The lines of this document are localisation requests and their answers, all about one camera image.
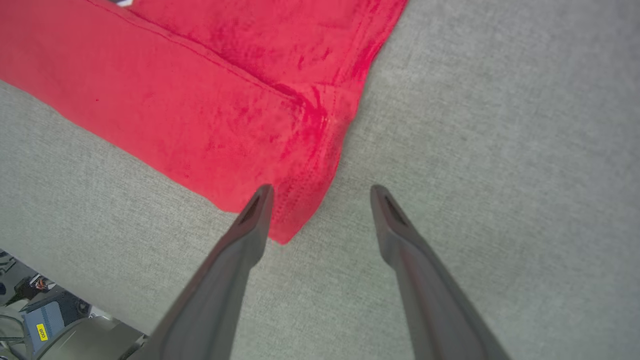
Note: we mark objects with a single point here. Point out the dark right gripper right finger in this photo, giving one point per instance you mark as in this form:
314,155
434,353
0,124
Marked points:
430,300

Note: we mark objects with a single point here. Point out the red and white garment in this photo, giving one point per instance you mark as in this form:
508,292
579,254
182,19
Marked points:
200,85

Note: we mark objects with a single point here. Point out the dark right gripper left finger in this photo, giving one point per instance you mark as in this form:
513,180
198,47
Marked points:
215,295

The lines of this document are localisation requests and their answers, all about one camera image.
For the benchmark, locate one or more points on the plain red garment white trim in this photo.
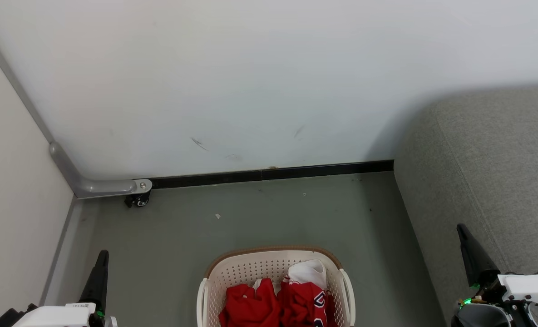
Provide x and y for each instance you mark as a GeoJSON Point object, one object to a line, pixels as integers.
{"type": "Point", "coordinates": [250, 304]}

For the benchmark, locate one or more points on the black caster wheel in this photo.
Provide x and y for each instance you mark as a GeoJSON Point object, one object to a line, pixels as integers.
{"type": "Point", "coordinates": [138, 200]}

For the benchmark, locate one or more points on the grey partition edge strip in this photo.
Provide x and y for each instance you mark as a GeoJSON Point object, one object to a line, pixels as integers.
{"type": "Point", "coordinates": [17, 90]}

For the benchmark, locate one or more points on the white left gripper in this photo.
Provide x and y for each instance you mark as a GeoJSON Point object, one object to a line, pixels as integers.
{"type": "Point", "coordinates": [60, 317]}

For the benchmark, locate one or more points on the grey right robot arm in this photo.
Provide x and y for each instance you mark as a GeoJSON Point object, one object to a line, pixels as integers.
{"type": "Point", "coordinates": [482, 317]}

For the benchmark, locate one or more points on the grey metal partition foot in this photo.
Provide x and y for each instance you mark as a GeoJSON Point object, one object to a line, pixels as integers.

========================

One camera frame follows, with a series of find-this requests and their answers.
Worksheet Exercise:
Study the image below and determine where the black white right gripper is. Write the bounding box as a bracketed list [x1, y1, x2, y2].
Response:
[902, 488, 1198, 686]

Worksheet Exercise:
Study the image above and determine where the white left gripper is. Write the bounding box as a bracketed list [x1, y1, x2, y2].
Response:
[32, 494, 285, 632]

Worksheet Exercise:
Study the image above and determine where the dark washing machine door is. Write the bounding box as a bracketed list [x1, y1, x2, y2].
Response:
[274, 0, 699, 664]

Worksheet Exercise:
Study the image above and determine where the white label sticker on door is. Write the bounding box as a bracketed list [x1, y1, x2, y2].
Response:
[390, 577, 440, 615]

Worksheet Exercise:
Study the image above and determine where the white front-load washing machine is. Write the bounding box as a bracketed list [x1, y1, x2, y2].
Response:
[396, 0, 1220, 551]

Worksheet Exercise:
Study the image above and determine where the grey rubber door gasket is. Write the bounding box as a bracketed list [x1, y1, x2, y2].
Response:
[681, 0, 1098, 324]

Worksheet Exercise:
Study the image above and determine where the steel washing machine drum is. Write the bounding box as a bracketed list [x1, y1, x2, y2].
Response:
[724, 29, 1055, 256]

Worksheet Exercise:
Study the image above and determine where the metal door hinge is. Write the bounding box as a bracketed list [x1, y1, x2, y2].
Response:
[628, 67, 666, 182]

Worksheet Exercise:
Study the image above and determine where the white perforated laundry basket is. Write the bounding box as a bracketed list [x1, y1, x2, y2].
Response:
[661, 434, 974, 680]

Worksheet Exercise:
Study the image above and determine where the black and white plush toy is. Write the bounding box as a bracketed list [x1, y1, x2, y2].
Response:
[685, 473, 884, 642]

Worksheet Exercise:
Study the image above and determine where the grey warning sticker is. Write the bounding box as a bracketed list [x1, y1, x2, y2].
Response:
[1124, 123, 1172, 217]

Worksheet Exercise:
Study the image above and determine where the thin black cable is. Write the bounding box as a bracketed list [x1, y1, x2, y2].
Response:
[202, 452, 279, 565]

========================

Work to be completed
A clean copy is needed of the lines in the listing above from the one with "out the red" through the one with "foot in this photo.", exact in every word and free of pictures.

Result for this task
Note: we mark objects with a single point here. Point out the red and white garment in this photo, giving one point per instance you mark as in this form:
508,292
579,254
182,19
Marked points:
200,85

Note: we mark objects with a single point here. Point out the dark right gripper left finger in this photo, giving one point per instance you mark as in this form:
513,180
198,47
Marked points:
215,295

The lines of this document are localisation requests and their answers, all about one camera image.
For the benchmark, locate one or more points on the plain red garment white trim in this photo.
Provide x and y for each instance you mark as a GeoJSON Point object, one object to a line, pixels as integers.
{"type": "Point", "coordinates": [250, 304]}

For the benchmark, locate one or more points on the black caster wheel in this photo.
Provide x and y for each instance you mark as a GeoJSON Point object, one object to a line, pixels as integers.
{"type": "Point", "coordinates": [138, 200]}

For the benchmark, locate one or more points on the grey partition edge strip in this photo.
Provide x and y for each instance you mark as a GeoJSON Point object, one object to a line, pixels as integers.
{"type": "Point", "coordinates": [17, 90]}

For the benchmark, locate one or more points on the white left gripper in this photo.
Provide x and y for each instance you mark as a GeoJSON Point object, one object to a line, pixels as integers.
{"type": "Point", "coordinates": [60, 317]}

For the benchmark, locate one or more points on the grey right robot arm in this photo.
Provide x and y for each instance you mark as a GeoJSON Point object, one object to a line, pixels as integers.
{"type": "Point", "coordinates": [482, 317]}

For the benchmark, locate one or more points on the grey metal partition foot in this photo.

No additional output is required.